## MATERIAL PROVIDED
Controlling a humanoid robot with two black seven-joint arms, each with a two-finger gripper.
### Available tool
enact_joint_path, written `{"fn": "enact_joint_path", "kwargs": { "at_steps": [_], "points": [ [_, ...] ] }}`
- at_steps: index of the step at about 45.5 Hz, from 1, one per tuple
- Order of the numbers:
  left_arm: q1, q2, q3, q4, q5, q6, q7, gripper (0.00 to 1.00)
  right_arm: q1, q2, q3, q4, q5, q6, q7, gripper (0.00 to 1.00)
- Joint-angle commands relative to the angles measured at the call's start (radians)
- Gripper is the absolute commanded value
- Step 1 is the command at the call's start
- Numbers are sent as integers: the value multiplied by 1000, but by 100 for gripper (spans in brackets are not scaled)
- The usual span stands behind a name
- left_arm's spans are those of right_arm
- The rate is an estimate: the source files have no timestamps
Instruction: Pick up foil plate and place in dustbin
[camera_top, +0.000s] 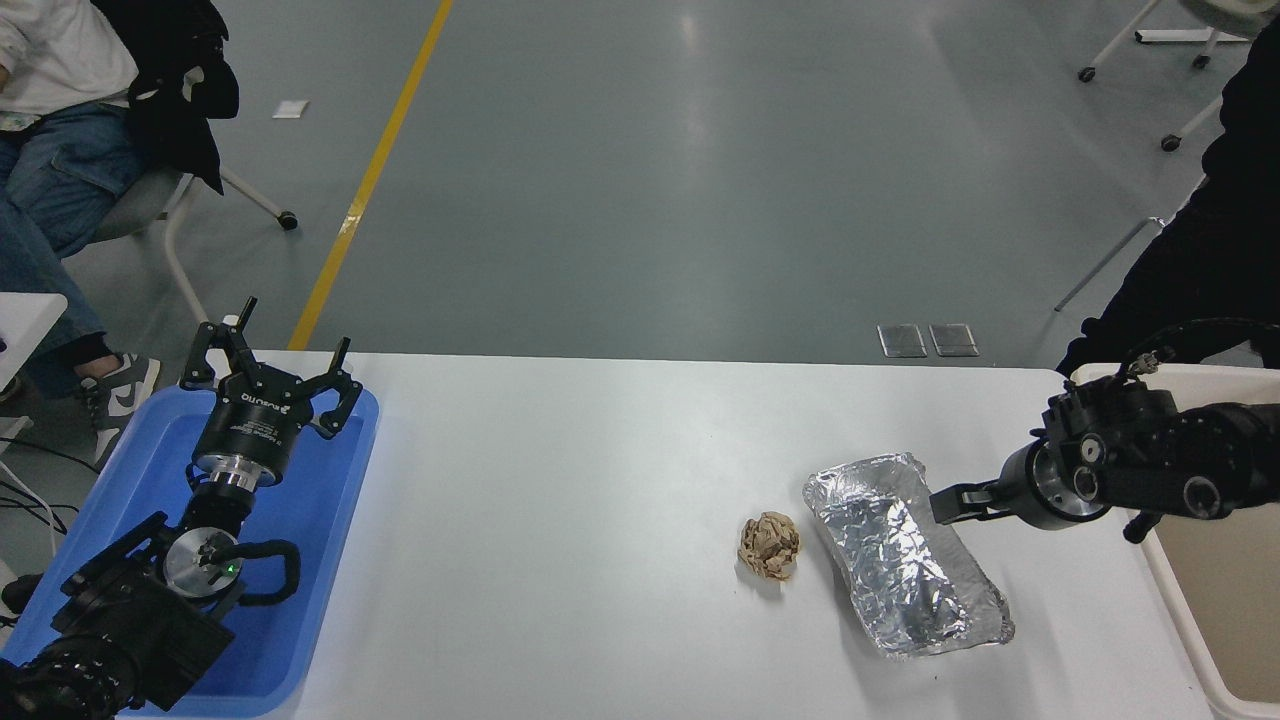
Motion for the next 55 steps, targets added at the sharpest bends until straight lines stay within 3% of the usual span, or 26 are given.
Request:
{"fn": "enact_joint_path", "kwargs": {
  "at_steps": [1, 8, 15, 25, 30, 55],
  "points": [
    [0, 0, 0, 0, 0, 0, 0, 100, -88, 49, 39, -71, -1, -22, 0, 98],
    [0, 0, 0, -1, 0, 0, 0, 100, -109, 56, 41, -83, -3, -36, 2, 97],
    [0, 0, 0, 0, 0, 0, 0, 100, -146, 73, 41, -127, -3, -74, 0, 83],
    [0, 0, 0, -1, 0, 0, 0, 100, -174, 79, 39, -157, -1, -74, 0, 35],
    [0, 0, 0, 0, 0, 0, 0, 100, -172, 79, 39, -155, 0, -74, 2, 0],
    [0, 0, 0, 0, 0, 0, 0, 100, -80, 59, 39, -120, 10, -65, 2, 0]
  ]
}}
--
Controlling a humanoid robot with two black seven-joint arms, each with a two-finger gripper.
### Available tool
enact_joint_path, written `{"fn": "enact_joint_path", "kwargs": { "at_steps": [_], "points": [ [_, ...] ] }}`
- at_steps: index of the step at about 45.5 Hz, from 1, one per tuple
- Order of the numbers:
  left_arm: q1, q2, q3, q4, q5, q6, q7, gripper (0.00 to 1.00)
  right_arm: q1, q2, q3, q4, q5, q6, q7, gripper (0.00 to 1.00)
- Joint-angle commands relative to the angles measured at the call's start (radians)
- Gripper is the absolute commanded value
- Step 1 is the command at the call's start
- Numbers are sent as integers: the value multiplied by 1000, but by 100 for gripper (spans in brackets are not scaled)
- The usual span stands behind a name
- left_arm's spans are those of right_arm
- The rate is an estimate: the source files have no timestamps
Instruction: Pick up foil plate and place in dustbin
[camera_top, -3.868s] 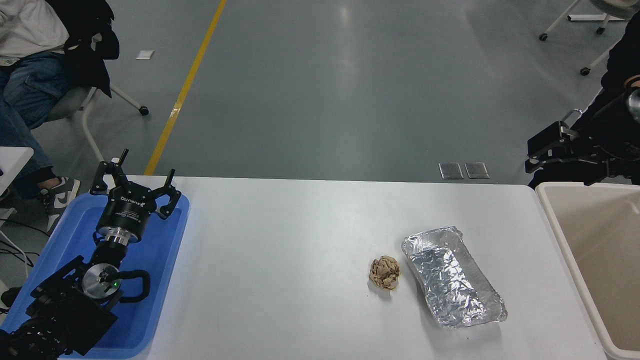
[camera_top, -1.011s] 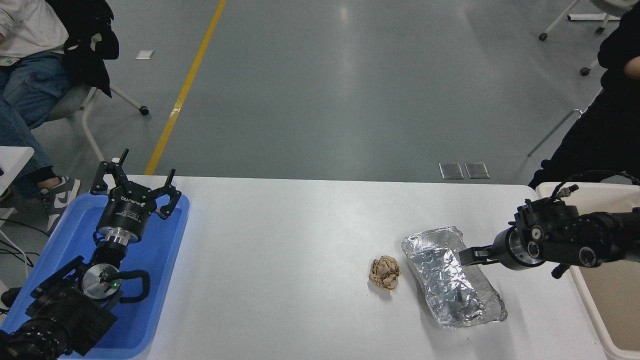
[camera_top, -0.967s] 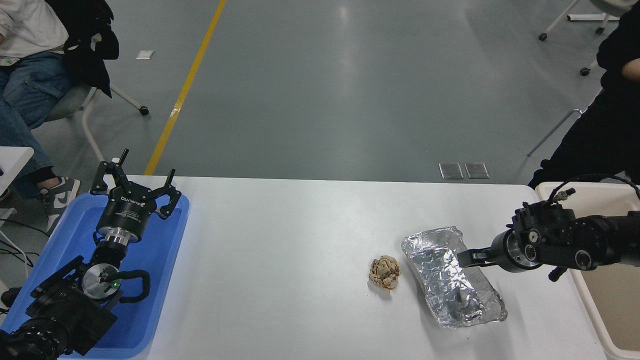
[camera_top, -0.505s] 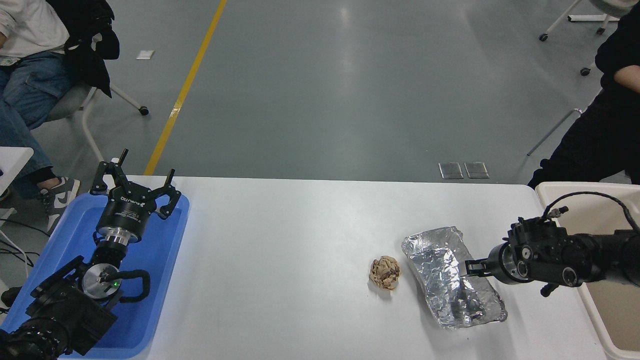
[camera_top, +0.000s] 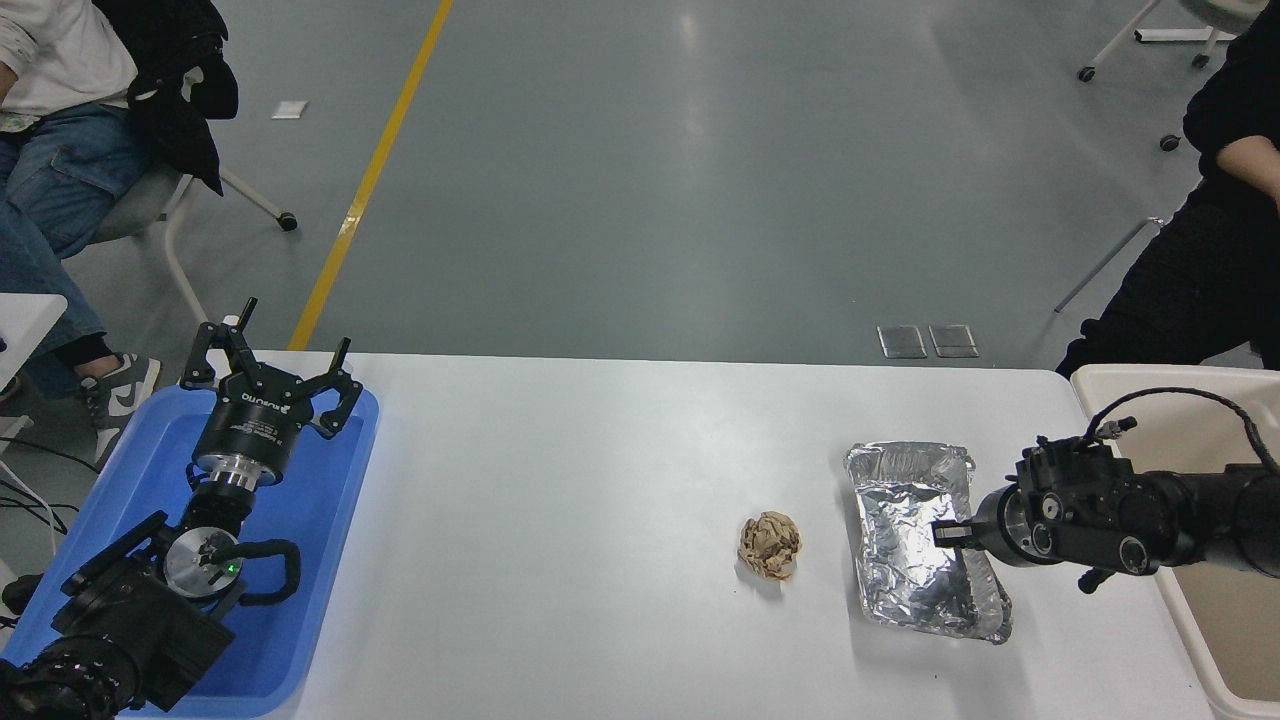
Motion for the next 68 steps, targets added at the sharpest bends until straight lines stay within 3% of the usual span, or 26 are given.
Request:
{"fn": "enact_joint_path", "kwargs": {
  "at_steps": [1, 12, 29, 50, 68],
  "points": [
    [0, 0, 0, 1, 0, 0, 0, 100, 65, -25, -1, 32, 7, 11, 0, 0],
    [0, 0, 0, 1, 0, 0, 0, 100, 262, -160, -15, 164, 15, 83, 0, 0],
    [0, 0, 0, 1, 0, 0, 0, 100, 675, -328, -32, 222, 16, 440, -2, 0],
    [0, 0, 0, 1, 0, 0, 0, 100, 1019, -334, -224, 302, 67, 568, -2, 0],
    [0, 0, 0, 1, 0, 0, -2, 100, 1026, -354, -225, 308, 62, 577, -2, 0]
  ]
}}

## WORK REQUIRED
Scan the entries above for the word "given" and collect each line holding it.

## THE ANSWER
Motion for the next 55 steps, targets added at the sharpest bends until straight lines stay within 3% of the usual span, or 26 are given.
Motion for the next 68 steps, targets added at the sharpest bends until straight lines stay within 3% of the usual span, or 26 are given.

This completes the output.